Wally NAGHTIN; Kevin Kuhn, Sr.; Linda Kuhn; Kevin Kuhn,
Sr., father and natural guardian of Kevin Kuhn, Jr., a
minor; Kevin Kuhn, Sr., father and natural guardian of
Kristina Kuhn, a minor; Kevin Kuhn, Sr., father and natural
guardian of Susan Kuhn, a minor; Michael Siegenthal, Sr.;
Deborah Siegenthal; Michael Siegenthal, Sr., father and
natural guardian of Michael Siegenthal, Jr., a minor;
Michael Siegenthal, Sr., father and natural guardian of
Matthew Siegenthal, a minor; Showmen's Insurance Agency,
Inc., Defendants;
Mansfield Square Ltd., dba Kingsgate Mall, Intervenor
Defendant-Appellant, Cross-Appellee.

Nos. 89-3469, 89-3505.

United States Court of Appeals,
Sixth Circuit.

Argued June 4, 1990.
Decided Oct. 18, 1990.

Donald E. Theis (argued), Baren, Piper, Tarkowsky & Fitzgerald, Toledo, Ohio, for plaintiff-appellee cross-appellant.

David Nittskoff, Cleveland, Ohio, for defendants.

Mark S. Maddox (argued), Frost & Broschak, Columbus, Ohio, for intervenor defendant-appellant cross-appellee.

Before JONES and RYAN, Circuit Judges, and PECK, Senior Circuit Judge.

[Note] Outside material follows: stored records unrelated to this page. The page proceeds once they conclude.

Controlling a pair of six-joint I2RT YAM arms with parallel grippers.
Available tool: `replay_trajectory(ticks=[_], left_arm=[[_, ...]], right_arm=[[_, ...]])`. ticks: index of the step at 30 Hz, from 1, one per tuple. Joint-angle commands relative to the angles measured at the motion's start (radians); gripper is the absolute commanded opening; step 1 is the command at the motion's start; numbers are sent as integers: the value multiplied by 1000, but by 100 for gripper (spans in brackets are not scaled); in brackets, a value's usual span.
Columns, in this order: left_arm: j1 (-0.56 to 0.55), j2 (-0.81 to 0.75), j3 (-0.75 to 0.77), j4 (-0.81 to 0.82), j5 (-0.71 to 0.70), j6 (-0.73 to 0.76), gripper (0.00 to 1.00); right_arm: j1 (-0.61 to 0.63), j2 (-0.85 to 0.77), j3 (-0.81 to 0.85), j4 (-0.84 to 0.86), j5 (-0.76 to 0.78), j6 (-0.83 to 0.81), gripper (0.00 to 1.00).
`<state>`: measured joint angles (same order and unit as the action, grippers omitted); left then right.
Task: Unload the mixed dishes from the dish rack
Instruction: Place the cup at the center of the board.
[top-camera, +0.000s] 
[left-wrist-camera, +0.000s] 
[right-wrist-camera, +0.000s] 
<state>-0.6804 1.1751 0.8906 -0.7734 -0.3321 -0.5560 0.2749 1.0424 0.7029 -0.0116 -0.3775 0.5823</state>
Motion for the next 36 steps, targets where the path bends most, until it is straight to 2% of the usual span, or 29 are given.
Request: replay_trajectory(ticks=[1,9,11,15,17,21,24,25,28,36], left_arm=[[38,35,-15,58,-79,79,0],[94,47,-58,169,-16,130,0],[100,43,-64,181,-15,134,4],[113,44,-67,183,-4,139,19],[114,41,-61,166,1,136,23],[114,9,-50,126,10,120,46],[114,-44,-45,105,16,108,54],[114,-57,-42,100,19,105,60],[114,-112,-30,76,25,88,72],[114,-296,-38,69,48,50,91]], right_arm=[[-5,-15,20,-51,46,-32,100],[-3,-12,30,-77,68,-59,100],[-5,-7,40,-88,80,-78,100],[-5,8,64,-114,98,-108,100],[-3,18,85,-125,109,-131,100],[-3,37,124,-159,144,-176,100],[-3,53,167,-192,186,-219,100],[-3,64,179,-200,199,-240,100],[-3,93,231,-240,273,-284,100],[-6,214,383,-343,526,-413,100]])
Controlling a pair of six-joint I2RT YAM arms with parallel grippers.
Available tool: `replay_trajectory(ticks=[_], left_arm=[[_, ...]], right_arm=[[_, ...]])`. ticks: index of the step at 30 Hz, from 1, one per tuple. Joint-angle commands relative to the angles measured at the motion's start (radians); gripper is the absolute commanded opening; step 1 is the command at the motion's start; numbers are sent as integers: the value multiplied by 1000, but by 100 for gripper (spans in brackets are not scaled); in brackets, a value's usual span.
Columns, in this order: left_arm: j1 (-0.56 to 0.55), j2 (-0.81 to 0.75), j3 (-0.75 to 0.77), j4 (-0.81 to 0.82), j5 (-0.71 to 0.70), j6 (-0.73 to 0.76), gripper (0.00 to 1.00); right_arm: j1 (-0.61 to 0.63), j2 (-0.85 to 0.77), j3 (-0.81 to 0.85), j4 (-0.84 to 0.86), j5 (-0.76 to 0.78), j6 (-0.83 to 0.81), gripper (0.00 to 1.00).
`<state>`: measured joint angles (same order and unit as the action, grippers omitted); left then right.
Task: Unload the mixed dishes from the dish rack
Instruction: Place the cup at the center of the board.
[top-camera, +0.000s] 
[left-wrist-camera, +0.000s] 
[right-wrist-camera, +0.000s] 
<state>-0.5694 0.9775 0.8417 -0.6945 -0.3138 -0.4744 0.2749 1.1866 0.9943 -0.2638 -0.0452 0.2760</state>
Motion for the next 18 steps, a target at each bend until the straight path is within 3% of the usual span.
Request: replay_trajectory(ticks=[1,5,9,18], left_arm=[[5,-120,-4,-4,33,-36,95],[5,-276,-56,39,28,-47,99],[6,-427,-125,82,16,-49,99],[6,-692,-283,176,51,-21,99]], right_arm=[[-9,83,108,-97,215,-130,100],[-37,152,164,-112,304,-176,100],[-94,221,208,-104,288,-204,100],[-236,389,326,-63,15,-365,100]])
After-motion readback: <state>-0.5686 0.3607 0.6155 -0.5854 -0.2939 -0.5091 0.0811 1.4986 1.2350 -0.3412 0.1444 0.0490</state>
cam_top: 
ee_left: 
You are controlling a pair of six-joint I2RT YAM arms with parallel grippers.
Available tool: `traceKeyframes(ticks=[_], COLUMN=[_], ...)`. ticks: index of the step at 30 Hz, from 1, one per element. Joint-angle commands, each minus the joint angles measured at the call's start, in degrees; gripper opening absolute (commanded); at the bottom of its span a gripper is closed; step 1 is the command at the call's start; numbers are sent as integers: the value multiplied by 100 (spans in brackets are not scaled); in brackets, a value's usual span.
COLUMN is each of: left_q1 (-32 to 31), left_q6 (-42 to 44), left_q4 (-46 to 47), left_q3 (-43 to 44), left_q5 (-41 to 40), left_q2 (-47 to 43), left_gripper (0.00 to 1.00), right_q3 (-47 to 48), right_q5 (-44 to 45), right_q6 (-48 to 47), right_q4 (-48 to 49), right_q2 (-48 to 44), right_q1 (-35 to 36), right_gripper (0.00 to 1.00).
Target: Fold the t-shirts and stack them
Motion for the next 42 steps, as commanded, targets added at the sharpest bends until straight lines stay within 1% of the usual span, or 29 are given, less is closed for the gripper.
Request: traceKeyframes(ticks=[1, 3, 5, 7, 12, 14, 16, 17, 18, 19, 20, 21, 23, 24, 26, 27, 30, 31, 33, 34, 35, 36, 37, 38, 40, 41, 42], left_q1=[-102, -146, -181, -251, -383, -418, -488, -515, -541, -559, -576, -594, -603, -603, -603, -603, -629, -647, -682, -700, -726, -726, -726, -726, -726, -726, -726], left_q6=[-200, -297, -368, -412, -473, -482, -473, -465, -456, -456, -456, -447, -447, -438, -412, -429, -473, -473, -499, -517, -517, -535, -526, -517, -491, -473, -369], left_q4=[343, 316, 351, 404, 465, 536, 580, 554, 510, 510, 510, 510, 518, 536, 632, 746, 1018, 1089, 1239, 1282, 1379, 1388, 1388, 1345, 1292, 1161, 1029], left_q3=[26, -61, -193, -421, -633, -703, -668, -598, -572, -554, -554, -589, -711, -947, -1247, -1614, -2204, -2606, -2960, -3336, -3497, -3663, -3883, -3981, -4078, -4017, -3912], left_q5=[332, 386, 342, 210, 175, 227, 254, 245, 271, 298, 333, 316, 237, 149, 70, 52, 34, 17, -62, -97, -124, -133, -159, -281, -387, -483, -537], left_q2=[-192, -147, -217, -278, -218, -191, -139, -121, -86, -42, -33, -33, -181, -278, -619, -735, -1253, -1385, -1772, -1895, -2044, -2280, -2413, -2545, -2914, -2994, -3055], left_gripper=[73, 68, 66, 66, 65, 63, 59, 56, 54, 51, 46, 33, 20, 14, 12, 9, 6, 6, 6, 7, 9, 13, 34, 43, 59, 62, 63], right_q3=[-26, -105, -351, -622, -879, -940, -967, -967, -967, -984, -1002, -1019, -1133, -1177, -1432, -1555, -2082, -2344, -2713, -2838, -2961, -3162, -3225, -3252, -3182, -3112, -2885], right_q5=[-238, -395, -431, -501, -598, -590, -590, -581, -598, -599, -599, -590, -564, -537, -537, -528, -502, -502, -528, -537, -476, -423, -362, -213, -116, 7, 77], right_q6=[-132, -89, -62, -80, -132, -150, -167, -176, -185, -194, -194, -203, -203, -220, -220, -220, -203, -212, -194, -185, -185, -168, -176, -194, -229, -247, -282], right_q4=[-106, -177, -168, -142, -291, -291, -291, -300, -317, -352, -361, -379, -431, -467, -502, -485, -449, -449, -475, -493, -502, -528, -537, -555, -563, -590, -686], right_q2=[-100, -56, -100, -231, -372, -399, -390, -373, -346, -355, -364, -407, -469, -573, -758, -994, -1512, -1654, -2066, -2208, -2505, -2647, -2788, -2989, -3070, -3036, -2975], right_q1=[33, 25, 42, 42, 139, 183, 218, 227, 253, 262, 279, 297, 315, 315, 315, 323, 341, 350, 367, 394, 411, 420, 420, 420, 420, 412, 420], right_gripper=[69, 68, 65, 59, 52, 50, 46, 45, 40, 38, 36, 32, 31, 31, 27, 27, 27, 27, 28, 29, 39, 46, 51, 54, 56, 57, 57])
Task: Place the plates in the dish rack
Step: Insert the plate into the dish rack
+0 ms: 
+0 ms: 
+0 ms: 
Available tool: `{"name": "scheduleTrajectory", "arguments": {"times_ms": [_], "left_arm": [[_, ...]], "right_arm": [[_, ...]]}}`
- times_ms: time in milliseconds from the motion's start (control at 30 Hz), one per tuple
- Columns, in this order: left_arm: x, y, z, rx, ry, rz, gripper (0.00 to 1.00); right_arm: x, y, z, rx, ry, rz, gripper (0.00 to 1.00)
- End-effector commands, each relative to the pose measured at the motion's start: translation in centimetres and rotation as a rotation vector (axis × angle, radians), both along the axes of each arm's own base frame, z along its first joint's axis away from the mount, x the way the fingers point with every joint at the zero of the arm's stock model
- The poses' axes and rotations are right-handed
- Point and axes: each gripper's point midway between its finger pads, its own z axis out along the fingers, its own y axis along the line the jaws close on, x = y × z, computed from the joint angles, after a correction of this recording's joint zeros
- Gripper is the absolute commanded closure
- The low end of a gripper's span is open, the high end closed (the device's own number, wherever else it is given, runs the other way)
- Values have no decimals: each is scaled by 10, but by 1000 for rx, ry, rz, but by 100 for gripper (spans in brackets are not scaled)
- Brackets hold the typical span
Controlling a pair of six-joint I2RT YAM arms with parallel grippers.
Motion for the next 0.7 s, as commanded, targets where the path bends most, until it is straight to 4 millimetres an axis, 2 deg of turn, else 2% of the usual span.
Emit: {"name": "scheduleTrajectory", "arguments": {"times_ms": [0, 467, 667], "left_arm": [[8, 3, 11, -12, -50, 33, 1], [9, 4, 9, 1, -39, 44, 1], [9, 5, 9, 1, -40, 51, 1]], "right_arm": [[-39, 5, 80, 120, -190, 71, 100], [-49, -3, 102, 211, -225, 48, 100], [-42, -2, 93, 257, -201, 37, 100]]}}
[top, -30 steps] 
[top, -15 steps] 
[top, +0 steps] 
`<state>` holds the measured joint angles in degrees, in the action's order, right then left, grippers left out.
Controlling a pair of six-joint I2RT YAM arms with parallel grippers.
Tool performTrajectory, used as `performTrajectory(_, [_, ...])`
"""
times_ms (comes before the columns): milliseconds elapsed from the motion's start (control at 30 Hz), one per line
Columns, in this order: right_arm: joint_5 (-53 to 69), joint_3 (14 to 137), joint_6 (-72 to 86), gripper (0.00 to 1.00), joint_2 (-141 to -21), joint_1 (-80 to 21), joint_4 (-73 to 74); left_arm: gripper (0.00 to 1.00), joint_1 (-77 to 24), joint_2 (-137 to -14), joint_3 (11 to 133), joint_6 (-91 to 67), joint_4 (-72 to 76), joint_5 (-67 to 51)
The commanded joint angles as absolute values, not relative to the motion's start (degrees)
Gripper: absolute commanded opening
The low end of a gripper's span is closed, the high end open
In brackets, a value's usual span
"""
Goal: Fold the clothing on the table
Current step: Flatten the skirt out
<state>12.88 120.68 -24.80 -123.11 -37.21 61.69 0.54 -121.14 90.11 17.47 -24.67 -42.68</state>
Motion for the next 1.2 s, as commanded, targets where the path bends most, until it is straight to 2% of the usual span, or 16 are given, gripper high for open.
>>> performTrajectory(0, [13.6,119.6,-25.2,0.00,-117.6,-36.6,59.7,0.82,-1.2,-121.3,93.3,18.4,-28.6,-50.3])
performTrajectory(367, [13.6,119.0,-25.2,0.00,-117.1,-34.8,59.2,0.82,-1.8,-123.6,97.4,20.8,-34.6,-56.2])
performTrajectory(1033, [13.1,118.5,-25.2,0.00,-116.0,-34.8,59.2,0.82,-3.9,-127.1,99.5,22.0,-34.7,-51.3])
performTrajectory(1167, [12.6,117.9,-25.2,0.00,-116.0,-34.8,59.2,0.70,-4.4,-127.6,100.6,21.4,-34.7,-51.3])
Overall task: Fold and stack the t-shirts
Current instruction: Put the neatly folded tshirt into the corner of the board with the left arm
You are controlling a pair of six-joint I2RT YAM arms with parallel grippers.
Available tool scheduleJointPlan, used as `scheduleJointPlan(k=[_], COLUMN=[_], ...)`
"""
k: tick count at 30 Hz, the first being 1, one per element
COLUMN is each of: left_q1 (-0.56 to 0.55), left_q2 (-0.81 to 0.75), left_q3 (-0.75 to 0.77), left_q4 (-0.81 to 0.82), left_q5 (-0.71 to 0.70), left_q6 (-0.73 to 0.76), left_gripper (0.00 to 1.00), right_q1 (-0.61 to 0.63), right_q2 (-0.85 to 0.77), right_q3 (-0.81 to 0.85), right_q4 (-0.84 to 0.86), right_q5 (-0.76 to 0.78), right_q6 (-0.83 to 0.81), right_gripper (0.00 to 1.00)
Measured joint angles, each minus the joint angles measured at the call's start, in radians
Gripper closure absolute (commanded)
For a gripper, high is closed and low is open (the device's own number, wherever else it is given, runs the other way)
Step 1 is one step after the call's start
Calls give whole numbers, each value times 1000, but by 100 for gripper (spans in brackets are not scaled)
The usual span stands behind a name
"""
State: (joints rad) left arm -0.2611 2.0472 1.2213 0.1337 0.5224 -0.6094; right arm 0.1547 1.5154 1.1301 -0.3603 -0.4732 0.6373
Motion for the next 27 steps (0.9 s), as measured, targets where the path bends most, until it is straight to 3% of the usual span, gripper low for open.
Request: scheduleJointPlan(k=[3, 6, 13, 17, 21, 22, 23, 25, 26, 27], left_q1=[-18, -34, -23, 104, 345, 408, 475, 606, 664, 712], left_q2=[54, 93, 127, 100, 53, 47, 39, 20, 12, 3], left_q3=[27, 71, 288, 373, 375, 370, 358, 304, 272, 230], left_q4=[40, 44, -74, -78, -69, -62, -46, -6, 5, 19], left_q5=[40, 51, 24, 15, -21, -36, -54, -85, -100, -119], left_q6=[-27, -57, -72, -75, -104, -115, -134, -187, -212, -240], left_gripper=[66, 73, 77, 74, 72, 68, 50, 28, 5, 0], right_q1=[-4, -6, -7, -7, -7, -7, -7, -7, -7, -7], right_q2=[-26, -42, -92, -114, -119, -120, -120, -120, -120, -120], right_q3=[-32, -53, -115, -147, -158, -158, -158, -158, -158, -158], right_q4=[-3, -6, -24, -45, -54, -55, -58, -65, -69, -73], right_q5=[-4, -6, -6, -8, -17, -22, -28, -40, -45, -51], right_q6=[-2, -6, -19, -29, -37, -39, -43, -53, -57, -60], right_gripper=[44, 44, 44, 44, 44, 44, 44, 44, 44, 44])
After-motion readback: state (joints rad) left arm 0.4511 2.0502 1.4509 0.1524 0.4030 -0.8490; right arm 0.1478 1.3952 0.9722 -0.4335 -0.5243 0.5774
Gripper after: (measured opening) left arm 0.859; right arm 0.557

JOHN W. PECK, Senior Circuit Judge.

Mansfield Square, Ltd. ("Mansfield"), intervenor in a declaratory action brought by T.H.E. Insurance Company ("T.H.E.") against its insured, seeks to appeal the district court's holding that a certificate of insurance issued by an asserted agent of T.H.E. did not estop T.H.E. from denying coverage to its insured for an incident that may expose Mansfield to substantial personal injury liability. T.H.E. raises the preliminary issue of Mansfield's standing to bring this appeal. Based in part on our decision not to set aside the district court's finding that the insurance broker who issued the certificate of insurance to Mansfield did so as an agent of T.H.E., we conclude that Mansfield has standing. We hold that the certificate of insurance, which by its terms created or defined no rights, does not estop T.H.E. from denying coverage. Accordingly, the judgment of the district court in all respects is AFFIRMED.

I. Facts

Wally Naghtin, the insured under the T.H.E. policy, operated a travelling bear show. On March 5, 1988, an incident occurred at Kingsgate Mall, which is owned and operated by Mansfield. The incident occurred one hour after one of Naghtin's theatrical bear performances and involved the alleged injury of members of two families during a photo opportunity with a seven year old adult bear named Fluffy. The family members have filed suit in state court against Naghtin and Mansfield.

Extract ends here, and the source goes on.